## Exercise instructions
Give the number of lines in the listing below that include the word "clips", with nothing more.

## Given material
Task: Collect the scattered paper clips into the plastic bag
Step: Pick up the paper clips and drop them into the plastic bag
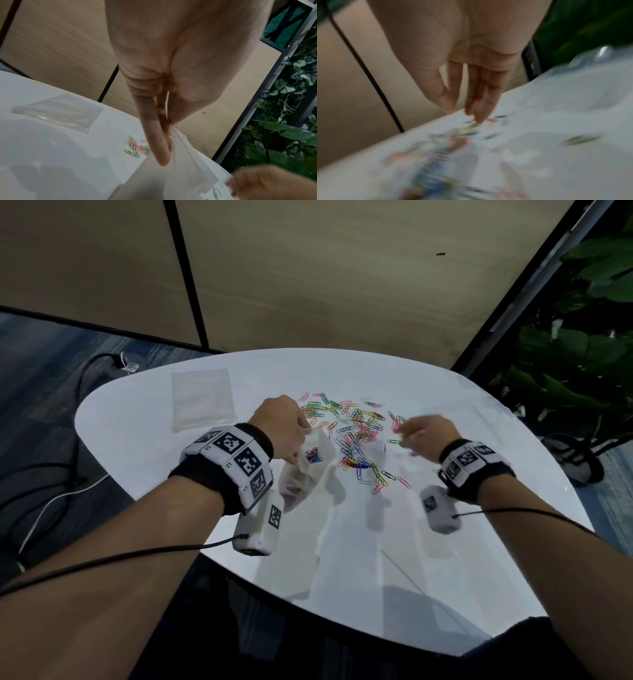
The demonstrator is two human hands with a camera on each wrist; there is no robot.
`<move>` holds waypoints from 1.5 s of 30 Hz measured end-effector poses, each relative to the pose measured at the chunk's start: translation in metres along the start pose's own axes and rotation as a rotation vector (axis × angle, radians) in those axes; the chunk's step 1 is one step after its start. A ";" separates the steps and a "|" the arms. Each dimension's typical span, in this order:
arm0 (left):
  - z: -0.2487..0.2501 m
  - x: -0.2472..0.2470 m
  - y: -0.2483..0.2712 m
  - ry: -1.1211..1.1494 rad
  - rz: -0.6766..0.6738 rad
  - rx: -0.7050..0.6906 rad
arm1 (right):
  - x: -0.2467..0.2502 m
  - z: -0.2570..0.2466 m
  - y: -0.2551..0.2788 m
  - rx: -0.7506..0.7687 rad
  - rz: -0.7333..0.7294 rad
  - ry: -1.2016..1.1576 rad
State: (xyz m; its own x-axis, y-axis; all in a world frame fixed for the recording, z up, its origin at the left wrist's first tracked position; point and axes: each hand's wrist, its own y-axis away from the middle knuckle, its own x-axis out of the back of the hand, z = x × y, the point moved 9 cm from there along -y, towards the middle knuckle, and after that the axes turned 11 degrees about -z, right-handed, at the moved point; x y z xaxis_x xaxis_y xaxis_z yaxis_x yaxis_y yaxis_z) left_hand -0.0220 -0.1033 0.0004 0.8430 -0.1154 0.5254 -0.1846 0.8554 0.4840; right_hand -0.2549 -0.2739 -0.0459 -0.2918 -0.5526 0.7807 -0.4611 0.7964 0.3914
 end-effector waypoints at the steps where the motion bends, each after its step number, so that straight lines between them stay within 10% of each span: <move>1: -0.003 0.003 0.002 -0.001 0.003 0.007 | 0.000 0.035 -0.004 -0.111 -0.011 0.228; 7: -0.016 0.018 0.013 -0.010 0.013 0.038 | -0.016 0.123 0.012 -0.208 -0.076 0.296; 18: -0.022 0.029 0.008 -0.053 0.054 0.055 | -0.083 0.012 0.002 -0.015 -0.037 -0.108; 33: -0.024 0.028 0.004 -0.066 0.042 0.051 | -0.093 -0.062 -0.032 0.130 -0.086 0.419; 39: -0.018 0.022 0.003 -0.076 0.037 0.061 | -0.058 -0.016 -0.031 -0.041 0.026 -0.144; 45: -0.010 0.016 0.001 -0.061 0.041 0.053 | -0.068 -0.077 -0.011 0.115 -0.320 -1.166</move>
State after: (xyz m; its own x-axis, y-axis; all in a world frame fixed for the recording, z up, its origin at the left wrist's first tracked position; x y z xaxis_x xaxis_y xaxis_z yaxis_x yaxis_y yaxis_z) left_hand -0.0036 -0.0993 0.0030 0.8022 -0.1131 0.5862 -0.2458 0.8322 0.4970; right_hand -0.1656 -0.2265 -0.0659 -0.7029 -0.6565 -0.2737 -0.7045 0.5898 0.3948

## Reply to the exercise
2